▸ **Work required**:
Below are the records. State how many of their lines hold the word "things", and add nothing else.

Source data
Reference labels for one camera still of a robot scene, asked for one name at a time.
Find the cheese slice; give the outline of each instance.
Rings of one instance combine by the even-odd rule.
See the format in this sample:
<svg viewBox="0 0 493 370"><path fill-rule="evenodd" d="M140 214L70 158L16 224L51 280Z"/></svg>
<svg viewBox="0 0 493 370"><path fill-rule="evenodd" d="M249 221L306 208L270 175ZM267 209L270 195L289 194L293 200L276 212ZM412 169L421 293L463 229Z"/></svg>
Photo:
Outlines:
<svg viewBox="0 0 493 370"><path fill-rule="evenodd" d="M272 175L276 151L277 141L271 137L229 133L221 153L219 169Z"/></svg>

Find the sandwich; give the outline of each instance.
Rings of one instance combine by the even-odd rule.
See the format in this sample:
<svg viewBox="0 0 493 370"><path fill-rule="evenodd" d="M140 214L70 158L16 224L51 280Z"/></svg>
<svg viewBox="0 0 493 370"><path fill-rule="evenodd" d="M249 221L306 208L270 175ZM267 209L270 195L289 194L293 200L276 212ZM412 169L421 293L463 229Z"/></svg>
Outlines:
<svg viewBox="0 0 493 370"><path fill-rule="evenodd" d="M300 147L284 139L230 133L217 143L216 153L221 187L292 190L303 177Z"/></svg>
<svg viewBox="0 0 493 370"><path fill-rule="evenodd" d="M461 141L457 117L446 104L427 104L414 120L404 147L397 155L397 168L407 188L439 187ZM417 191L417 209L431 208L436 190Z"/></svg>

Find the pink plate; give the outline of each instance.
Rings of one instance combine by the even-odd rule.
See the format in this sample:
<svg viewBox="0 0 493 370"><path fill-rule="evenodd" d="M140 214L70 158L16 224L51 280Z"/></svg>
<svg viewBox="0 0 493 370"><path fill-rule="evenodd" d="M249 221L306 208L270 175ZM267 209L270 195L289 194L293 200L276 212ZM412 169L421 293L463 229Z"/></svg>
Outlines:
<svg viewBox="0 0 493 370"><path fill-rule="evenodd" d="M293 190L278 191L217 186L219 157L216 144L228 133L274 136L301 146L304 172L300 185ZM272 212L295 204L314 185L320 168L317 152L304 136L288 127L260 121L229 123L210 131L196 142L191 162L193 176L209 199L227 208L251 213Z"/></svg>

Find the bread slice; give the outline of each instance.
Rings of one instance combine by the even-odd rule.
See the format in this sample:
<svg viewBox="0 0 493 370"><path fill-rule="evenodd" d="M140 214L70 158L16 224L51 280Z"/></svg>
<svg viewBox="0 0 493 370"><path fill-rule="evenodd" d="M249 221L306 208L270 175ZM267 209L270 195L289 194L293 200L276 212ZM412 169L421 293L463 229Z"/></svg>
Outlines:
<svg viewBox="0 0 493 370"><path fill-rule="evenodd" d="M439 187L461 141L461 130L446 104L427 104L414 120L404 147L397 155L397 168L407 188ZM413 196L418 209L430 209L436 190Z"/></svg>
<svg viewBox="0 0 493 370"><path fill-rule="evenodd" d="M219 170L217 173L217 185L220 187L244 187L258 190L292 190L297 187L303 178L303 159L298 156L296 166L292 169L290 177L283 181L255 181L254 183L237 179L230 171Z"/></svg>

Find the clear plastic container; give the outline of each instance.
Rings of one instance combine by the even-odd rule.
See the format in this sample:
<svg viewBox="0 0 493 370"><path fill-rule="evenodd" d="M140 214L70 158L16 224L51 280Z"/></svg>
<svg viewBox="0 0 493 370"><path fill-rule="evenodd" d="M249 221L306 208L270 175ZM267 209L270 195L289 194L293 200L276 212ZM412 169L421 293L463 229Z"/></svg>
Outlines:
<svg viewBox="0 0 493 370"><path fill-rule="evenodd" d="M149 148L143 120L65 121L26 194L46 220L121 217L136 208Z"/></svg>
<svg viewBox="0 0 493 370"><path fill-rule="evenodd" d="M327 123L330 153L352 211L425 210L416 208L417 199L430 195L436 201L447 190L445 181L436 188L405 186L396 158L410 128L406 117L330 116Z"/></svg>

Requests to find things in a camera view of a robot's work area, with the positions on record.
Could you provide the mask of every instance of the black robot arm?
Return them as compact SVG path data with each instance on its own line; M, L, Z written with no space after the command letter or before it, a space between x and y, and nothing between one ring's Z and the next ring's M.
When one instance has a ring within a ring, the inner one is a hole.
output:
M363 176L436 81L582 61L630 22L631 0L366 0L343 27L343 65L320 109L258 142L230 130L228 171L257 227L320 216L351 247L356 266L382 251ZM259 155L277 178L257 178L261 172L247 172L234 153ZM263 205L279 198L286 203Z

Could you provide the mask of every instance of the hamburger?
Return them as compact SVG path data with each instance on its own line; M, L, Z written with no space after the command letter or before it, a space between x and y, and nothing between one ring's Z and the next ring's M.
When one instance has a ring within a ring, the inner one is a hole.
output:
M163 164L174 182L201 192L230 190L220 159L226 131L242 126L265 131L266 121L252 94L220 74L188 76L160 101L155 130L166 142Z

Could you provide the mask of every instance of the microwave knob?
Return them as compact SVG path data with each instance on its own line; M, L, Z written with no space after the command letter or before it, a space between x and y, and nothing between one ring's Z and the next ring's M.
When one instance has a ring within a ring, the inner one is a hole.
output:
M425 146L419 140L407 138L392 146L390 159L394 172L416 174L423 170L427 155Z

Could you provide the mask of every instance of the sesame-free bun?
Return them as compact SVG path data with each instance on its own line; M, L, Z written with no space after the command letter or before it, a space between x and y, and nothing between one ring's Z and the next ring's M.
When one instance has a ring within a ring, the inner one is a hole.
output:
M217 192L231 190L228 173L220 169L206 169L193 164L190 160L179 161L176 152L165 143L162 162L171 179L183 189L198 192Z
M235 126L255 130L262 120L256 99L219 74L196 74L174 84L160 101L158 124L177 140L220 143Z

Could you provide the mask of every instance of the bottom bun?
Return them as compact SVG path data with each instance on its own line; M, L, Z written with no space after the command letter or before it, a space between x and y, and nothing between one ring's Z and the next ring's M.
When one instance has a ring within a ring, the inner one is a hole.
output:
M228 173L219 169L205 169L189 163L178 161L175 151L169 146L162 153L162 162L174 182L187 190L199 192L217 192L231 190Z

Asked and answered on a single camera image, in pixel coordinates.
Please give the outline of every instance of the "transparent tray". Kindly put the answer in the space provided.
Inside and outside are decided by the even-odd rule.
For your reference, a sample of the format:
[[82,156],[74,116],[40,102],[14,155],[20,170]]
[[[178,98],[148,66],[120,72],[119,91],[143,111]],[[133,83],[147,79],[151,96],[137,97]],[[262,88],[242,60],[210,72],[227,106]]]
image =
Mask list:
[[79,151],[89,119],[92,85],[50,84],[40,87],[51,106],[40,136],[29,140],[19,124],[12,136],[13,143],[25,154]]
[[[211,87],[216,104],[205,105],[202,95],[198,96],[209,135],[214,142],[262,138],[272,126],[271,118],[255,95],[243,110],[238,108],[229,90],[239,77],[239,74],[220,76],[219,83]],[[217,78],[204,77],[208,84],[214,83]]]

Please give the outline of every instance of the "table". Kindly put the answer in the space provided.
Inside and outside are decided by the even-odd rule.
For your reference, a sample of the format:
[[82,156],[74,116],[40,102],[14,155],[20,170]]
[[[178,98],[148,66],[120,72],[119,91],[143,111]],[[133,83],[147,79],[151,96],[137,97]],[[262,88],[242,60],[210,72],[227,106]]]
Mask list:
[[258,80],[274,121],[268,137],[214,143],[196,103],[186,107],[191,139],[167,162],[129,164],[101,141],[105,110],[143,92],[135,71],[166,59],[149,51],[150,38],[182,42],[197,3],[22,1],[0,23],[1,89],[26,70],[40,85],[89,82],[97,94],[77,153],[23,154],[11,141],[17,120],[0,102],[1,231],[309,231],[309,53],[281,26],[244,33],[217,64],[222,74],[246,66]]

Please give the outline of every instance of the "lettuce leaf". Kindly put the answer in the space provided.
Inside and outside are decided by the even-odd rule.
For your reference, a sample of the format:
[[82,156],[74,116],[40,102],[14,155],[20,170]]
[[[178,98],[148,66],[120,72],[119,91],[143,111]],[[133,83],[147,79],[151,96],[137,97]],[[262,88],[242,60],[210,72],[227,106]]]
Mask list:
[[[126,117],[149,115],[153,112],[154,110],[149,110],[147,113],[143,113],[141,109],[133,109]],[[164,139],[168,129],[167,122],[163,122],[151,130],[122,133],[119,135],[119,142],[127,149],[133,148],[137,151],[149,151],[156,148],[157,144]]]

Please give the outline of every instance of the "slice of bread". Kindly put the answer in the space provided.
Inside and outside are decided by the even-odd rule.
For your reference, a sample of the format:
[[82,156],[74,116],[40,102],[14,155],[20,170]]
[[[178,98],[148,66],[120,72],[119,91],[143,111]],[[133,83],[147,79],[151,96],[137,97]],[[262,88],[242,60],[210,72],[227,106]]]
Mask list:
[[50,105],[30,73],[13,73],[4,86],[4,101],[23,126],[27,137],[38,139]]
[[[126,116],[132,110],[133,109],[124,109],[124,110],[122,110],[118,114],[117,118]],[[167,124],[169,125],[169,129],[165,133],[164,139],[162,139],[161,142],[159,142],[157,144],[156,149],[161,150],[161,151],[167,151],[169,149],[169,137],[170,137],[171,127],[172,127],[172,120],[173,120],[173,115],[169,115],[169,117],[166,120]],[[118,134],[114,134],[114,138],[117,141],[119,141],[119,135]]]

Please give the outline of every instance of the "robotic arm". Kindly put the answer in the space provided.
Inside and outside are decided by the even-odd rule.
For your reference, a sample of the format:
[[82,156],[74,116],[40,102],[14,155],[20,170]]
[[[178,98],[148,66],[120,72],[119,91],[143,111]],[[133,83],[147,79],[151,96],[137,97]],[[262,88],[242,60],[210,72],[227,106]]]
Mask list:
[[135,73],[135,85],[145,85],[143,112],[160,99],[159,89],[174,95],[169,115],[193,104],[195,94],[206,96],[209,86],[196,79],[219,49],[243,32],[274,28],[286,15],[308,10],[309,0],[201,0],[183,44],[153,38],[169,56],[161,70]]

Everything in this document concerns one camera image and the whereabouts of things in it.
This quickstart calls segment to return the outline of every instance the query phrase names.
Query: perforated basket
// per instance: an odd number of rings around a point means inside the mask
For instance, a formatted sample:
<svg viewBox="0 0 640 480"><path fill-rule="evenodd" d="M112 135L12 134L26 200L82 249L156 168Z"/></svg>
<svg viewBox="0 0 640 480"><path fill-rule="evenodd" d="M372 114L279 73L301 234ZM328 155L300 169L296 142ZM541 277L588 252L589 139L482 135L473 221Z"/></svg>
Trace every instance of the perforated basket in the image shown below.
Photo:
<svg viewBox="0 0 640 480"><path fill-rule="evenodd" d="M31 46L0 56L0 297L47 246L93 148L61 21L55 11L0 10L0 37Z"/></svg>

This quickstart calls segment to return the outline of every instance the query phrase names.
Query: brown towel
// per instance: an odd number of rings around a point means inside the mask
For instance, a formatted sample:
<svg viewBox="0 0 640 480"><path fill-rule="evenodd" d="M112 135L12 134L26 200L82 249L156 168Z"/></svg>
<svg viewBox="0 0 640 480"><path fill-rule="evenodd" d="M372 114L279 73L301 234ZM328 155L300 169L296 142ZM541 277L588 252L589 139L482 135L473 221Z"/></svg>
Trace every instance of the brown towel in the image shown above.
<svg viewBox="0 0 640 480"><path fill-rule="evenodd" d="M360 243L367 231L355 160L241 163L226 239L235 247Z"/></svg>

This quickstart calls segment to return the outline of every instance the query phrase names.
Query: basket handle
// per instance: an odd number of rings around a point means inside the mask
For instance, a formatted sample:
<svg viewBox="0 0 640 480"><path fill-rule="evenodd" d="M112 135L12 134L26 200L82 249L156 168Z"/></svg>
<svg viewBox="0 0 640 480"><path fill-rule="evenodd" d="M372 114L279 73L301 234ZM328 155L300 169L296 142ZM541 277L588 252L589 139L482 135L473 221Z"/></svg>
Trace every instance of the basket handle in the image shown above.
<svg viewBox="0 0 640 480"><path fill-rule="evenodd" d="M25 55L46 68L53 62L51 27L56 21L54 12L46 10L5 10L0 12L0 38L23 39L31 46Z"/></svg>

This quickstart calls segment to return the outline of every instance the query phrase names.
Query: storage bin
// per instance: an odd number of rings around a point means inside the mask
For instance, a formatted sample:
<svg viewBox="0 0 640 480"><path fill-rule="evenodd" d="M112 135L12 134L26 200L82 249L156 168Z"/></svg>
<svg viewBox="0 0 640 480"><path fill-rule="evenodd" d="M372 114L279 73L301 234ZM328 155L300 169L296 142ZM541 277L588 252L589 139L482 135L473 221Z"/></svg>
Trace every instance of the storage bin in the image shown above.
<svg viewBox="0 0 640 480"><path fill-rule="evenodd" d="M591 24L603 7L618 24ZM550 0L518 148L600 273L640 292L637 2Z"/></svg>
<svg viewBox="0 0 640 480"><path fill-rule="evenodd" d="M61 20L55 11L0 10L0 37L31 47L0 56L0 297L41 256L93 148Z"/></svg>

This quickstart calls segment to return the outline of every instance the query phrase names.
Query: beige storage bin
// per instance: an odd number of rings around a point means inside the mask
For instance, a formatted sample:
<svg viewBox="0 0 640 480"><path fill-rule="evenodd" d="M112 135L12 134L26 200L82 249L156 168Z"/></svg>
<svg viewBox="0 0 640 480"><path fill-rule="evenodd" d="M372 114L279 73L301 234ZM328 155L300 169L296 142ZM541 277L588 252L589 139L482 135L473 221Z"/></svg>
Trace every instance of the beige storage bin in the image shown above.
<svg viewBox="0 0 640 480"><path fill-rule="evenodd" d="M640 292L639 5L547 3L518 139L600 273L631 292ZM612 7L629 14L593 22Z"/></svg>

▸ **Exercise result**:
2